Behind the attack on political grounds is, of course, a commercial attack, conducted overwhelmingly on behalf of Murdoch and others’ screen interests. This is being done not because the BBC is unpopular, but because it is wildly popular, and it is far better at reliably turning out good TV than many of its rivals. No great mystery there. Though it no longer has a huge studio building, the BBC retains an embedded studio-style system, in which expertise and process is pooled and retained over time. To minimise costs, private TV groups go from one deal to the next, with hit-and-miss results. The commercials used to retain a studio process (and still do, for long-runners — which is why The Simpsons is dependable and all the movies are shit). Now they don’t, they are at a major disadvantage.
What’s really pissed the Murdochs off is the development of BBC international — BBC World, BBC America and BBC First, among others — which is starting to eat into their substandard global production. The BBC can build on its UK “plant” and thus grow more systematically, ploughing international funds back in.
To see that as somehow illegitimate, you have to pre-adopt the idea that choice is nothing other than a series of atomised choices, rather than one big one. By that measure, a BBC show watched by 1% of the population is being paid for by the 99% who didn’t, rather than saying that the public choose to have it, as represented in the manifesto of all major parties. Features like reliability, dependability, outreach to all groups and the absence of advertising, by this measure, can’t be factored into “choice”.
Such a Big Media assault on the Beeb — disguised, as always, as classical liberal principle — may get some purchase because the corporation is genuinely in need of internal reform. Over the years it has become bloated with huge layers of overpaid middle managers, many of them auditioning for commercial or global gigs. It has also been too willing to retain A-list talent at any cost, rather than letting them go to the commercials and developing the next A-list. By association it has also become tarnished to a degree by the Jimmy Savile et al, paedophilic mega-scandals — even though all media and the whole establishment was heavily implicated in not seeing mass abuse for what it was.

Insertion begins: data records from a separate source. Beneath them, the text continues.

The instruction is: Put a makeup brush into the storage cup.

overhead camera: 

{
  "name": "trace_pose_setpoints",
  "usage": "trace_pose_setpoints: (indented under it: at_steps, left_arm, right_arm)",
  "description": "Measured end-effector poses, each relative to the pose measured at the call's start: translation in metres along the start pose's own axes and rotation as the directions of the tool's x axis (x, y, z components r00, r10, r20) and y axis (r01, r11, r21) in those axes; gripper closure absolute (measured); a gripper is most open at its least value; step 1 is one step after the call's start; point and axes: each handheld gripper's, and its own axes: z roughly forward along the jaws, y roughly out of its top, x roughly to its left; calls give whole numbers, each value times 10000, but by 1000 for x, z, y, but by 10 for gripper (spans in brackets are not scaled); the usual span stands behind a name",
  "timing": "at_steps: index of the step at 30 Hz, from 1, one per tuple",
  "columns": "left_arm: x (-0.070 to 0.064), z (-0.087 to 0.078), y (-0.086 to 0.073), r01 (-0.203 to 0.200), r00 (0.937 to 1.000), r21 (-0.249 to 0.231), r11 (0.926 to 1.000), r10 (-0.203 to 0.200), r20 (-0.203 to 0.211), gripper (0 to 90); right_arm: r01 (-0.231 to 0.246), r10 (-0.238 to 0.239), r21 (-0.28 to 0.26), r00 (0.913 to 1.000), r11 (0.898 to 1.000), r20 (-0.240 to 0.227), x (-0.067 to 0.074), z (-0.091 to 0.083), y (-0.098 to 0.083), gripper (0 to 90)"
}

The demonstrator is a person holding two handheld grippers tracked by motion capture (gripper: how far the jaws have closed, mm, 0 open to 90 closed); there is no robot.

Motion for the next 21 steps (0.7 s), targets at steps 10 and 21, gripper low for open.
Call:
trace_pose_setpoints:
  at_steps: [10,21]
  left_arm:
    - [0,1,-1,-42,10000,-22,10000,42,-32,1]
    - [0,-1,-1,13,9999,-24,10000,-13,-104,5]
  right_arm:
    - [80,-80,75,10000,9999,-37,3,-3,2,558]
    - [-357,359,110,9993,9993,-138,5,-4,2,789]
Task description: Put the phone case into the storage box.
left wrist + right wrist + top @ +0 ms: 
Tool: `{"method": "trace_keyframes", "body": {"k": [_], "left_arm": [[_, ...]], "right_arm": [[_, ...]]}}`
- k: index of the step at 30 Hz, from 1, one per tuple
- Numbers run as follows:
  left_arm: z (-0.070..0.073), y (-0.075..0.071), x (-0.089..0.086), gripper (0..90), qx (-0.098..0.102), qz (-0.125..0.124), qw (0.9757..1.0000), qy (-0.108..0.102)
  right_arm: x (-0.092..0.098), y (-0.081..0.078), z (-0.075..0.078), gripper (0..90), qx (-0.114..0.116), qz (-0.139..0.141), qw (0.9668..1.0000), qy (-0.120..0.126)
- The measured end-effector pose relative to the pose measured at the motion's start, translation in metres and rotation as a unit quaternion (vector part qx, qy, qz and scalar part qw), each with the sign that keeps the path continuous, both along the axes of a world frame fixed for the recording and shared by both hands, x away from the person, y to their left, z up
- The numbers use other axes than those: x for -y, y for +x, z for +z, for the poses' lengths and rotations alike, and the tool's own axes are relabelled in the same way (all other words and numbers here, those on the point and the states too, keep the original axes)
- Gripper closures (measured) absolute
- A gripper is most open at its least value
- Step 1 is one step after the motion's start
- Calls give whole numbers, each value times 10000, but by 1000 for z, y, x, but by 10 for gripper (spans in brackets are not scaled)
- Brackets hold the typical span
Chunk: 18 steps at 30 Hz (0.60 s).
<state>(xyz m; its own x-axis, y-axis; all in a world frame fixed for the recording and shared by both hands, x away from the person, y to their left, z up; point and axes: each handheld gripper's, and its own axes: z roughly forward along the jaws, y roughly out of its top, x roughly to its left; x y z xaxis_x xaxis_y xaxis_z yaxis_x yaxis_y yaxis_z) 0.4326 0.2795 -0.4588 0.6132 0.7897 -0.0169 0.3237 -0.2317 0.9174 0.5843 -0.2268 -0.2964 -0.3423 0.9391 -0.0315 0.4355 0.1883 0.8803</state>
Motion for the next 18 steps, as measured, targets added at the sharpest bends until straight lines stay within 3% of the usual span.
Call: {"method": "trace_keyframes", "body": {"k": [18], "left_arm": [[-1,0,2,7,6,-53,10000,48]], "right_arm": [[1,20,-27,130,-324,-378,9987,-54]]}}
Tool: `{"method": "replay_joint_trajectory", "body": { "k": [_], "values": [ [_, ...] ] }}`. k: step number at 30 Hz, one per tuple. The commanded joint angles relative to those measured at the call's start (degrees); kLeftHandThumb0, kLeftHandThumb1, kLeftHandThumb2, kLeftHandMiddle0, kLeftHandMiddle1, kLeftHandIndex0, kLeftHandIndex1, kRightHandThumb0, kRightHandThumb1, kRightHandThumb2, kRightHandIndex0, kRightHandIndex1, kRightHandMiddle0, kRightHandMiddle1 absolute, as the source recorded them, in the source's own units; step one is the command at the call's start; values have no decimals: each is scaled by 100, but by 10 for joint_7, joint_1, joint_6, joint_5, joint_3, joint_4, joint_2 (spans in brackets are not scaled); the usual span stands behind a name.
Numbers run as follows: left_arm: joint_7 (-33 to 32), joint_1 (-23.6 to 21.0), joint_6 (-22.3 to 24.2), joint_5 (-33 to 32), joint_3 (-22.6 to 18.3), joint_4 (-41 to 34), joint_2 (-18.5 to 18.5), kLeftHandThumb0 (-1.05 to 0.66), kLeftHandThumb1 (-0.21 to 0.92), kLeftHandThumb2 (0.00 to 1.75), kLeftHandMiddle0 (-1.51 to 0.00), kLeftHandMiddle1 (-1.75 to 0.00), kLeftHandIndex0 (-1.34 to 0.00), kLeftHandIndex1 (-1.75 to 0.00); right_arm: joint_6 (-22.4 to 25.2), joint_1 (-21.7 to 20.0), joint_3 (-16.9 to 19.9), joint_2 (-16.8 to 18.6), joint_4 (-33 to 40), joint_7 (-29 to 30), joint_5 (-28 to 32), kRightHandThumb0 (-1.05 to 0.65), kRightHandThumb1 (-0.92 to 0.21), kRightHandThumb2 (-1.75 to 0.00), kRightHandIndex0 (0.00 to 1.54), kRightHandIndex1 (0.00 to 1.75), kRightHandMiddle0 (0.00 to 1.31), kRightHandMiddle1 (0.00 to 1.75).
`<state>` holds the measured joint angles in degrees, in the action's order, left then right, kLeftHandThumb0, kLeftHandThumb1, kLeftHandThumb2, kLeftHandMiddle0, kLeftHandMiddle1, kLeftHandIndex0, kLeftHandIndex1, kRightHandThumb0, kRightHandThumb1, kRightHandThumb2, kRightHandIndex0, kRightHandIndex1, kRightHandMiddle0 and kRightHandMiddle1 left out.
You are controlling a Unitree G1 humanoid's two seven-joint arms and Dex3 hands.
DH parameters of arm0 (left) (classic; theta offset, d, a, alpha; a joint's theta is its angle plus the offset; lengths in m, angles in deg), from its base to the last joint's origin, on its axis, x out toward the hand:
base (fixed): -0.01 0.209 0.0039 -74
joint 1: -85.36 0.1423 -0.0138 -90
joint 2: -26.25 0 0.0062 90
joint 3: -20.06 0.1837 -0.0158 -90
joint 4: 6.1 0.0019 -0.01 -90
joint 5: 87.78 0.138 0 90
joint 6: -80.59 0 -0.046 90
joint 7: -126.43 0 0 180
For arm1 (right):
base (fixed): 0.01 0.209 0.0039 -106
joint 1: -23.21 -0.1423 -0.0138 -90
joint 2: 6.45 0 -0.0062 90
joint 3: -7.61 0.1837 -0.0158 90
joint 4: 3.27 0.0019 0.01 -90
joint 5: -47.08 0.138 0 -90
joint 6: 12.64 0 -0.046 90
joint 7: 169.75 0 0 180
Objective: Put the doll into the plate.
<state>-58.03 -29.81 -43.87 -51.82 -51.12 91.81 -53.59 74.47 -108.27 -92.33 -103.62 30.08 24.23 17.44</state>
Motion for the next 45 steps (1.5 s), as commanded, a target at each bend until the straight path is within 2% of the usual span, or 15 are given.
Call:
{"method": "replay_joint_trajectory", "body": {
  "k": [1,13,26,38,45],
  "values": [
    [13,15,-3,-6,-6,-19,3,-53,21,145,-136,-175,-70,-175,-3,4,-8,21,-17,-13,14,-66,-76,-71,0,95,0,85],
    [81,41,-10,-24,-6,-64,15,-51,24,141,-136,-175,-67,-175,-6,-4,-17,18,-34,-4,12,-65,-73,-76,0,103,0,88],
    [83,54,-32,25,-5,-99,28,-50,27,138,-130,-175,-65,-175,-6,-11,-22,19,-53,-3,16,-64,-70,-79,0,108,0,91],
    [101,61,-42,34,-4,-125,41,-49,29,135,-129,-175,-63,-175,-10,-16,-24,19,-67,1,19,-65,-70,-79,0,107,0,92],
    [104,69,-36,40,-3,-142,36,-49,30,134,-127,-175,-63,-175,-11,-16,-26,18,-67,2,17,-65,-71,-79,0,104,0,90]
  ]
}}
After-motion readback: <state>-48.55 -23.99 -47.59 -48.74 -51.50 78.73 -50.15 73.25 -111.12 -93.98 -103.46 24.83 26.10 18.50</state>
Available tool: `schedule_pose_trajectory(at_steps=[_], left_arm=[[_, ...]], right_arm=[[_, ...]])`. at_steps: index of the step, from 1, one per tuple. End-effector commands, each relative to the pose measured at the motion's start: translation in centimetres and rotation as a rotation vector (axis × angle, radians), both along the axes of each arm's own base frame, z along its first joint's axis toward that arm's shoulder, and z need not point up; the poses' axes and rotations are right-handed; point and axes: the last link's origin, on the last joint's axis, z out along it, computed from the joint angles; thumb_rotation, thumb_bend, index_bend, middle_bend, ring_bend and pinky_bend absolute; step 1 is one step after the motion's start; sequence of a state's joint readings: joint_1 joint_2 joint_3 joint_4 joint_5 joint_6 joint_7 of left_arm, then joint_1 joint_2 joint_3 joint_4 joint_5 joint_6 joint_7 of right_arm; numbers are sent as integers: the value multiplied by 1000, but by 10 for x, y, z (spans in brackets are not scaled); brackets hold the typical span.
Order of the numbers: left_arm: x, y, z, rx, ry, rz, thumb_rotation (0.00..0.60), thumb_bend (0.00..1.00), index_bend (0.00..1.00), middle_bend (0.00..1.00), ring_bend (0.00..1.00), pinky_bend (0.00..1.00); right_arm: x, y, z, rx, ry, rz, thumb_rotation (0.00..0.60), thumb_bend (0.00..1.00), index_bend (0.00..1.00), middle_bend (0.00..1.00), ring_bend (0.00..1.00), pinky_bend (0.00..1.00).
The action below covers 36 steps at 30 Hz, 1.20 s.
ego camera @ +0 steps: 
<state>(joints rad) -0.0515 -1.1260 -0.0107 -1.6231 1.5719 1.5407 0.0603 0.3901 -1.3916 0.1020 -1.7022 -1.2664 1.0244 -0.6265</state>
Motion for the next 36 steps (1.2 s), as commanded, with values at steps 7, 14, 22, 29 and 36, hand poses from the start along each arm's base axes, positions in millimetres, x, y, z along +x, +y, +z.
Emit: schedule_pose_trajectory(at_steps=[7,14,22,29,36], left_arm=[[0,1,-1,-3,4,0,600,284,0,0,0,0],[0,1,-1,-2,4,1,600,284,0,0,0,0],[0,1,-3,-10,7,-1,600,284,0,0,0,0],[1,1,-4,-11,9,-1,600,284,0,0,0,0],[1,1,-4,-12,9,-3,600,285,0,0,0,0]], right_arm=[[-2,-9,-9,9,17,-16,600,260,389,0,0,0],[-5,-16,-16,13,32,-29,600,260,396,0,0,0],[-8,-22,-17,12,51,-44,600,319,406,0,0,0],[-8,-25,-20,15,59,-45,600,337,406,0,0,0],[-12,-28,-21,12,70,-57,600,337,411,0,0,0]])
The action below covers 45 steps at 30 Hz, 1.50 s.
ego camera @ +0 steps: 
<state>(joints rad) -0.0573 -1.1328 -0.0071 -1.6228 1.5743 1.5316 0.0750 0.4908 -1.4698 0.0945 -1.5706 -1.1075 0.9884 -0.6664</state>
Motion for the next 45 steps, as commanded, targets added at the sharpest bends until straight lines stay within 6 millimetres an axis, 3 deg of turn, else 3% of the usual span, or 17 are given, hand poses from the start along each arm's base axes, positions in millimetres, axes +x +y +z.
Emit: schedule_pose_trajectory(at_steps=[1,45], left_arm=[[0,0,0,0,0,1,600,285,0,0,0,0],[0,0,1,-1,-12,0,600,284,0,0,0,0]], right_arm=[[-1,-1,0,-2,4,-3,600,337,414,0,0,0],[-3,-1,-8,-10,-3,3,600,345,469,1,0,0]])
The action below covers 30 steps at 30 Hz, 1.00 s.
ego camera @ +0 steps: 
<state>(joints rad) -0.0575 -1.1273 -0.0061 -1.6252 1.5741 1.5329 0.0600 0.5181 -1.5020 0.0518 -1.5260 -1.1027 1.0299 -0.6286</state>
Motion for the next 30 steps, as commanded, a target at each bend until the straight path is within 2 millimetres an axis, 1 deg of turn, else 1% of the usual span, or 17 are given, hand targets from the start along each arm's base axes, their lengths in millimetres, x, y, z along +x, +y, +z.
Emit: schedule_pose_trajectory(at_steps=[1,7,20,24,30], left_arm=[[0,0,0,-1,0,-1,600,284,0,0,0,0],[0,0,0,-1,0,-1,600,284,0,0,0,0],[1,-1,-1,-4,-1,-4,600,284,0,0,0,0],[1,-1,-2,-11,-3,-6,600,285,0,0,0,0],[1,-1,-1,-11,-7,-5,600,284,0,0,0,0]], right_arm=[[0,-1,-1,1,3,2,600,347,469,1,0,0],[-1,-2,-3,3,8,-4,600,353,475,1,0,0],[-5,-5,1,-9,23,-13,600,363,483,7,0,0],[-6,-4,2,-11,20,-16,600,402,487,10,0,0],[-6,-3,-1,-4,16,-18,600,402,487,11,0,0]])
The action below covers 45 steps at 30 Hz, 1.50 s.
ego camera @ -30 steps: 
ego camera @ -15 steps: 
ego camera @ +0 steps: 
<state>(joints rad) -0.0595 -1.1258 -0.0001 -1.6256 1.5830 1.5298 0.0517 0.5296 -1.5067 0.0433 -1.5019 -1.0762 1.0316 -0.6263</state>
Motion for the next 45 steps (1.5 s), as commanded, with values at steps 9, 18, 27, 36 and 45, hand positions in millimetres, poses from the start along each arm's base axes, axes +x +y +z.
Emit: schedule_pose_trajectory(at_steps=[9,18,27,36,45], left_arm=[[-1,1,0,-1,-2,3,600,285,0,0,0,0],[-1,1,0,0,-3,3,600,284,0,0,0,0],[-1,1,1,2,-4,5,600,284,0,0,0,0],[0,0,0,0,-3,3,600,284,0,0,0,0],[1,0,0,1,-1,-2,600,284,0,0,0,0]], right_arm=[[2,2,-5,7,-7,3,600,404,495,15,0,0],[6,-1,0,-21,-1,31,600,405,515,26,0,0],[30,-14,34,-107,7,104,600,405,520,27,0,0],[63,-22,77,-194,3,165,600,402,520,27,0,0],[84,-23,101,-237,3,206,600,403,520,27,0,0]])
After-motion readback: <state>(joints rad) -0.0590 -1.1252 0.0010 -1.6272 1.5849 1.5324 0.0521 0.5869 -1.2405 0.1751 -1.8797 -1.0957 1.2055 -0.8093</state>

So the fight will be tough, dug-in and bloody. Given that the BBC’s authority is from royal charter, the Cameron government has some scope to bypass the House of Lords on the matter — which would be very definitely against such attacks — but the degree to which it has such scope has never been tested as hard as they seem likely to now.
One thing is certain. The Abbott government will be watching with interest — since they have copied so many other of the Tories’ moves. Their culture-war supremo Education Secretary Michael Gove is a sinister bonsai pre-teen meat puppet, in a manner of which Christopher Pyne is a mere copy. What’s to bet he or Talcum Morebull don’t start suddenly musing out loud about why the ABC should be producing Rake?